Bu anlamda Artvinliler için ideal bir hukuk düzeni, hak edenin hakkının polis zoruna ve hatta yasal yaptırımlara gerek kalmaksızın toplum tarafından korunduğu bir adalet mekanizmasıdır. Yasaların zorlayıcı güce dayalı tanımları ve işlevsellik üzerinden getirilen açıklamalar burada karşılık bulmaz; söz konusu insan olduğunda yasalar hep ikincil; aslolan değil yedekte tutulması gerekendir. Yasalar adaletle bağlantılı olduğu sürece saygın ve saygıdeğerdir. Polis genellikle bunun zıttını temsil eder. Şehir halkı polisten ve diğer yöneticilerden "Artvin’e göre" davranmasını bekler. Artvin’de "Artvin polisliği" ister mesela ve büyük hadiselerin birçoğunun altında çoğu kez şehre dışarıdan takviye olarak gelen polis ya da jandarma ekiplerinin geldikleri yerlerdeki gibi davranması yatar. Özellikle Erzurum’dan takviye getirilir ve Erzurum polisliği neredeyse Artvin polisliğinin tersidir, buradan gelen polislerin olaya sebep olmamaları oldukça zayıf bir ihtimaldir. Örneğin 2011’teki Hopa olayları büyük ölçüde bu nedenle yaşanmıştır.
Burası siyasal bir şehirdir ve siyaset, "kendini belli etmeden" sessizce kişinin kendine sakladığı mahremlikten çıkarak rahatlıkla dışa vurulan, varoluşsal bir nitelik taşır. Siyaset, tarihsel bir direniş kültüründen hareket alır ve bu Artvinlilik kimliğinin en önemli parçalarından birini oluşturur. Sıradan halkın iktidarla kurduğu ilişki, oldukça sorgulayıcı ve eleştireldir. Temsili demokrasi değil katılımcı demokrasi ihtiyaç olarak hissedilir. Sadece coğrafyası değil yaşam biçimi ve yönetimle kurulan ilişki de İsviçre’den esintiler taşır. Tıpkı Clinard’ın ‘Cities With Little Crime’da Avrupa’da suçun en az olduğu yerin İsviçre olmasını doğrudan demokrasiye ve halkın karar mekanizmalarına daha fazla katılmasına bağlamasında olduğu gibi Artvin’de suçun azlığıyla şehrin siyasal kimliği arasında büyük ihtimalle yakın bir bağ vardır.

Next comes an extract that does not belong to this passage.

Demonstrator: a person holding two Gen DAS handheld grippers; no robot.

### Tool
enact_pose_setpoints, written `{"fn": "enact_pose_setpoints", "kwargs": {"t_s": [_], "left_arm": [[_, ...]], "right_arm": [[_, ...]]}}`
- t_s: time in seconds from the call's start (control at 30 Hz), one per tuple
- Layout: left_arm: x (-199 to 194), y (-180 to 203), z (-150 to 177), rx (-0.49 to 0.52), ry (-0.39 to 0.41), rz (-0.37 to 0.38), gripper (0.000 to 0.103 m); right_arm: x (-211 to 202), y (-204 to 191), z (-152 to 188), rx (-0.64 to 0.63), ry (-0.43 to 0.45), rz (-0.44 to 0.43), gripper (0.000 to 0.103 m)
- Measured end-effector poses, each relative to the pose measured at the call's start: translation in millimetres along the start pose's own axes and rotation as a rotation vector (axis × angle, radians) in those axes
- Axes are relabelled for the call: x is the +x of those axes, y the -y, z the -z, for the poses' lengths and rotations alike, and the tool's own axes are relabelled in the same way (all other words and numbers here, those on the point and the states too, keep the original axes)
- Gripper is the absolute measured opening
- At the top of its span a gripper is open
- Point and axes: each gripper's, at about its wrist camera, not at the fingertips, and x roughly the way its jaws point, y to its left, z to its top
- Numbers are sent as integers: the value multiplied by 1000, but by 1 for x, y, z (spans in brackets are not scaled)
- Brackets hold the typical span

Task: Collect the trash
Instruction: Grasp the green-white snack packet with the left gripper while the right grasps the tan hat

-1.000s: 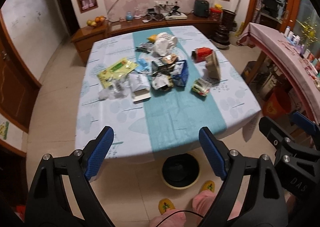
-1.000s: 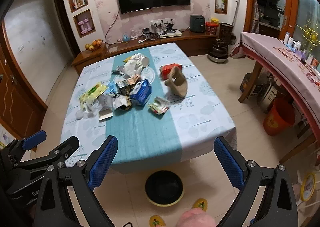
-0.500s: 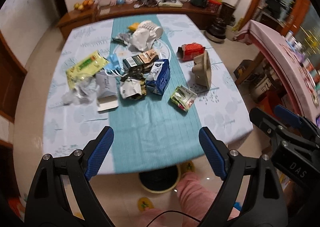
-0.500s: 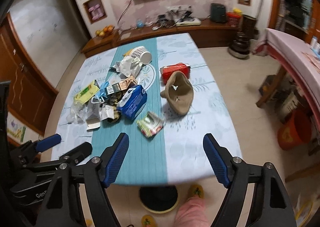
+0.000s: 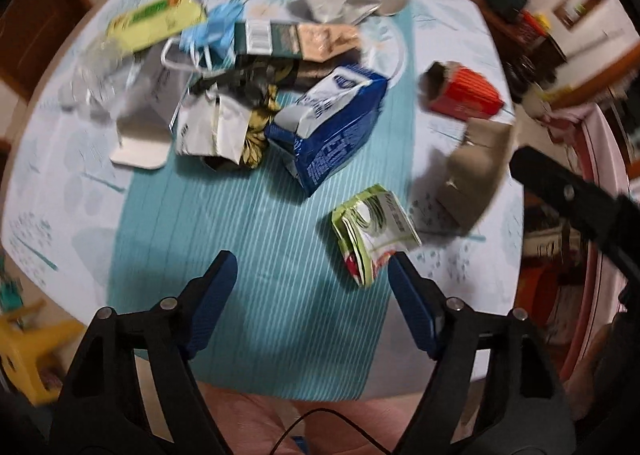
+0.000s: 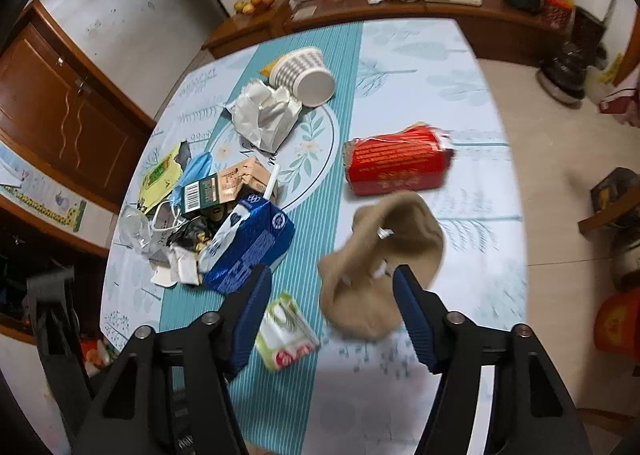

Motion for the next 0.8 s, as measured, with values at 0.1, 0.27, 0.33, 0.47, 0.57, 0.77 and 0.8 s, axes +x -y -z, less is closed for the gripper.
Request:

Şehirde işlenen suçlar daha çok "alttan almayı" gerektiren hallerde "dikbaşlı" bir tutum takınmaktan kaynaklanan "basit (adi)" denebilecek, polis karşısında bir çatışma nedeni olsa bile mahkeme önünde kişiye pek fazla zarar vermeyeceği bilinen türdendir. Pek çok suç, aslında halkın kendine daha yakın gördüğü savcılar ve hakimler (çünkü ne de olsa hukukçudurlar) üzerinden polisi "alt etme" veya kızdırıp, öfkesini dışa vurma aracıdır. Genel olarak bilinen "karakolda doğru söyler, mahkemede şaşar" tavrının tam aksine bir durum söz konusudur.
Buna göre insanlar, karakolda işi kızdırıp, çetrefilli ve karmaşık bir hale sokar ancak mahkemeye çıkarıldıklarında bir anda işin aslını kolaylıkla anlatan, son derece uyumlu ve uzlaşıcı bir tavırla, iyi niyetli ve yumuşak başlı bir görüntü sergileyebilirler. Kısacası, basit bir suç, karakolda tansiyonu yüksek, karmaşık bir mücadele unsuru olabilirken mahkemede, basit bir şekilde kendiliğinden çözülüverir ve bu yüzden çoğu kez polisler, savcı ve hakimlerden -pireyi deve yapmakla- itham edilerek ufak tefek azarlar işitebilirler.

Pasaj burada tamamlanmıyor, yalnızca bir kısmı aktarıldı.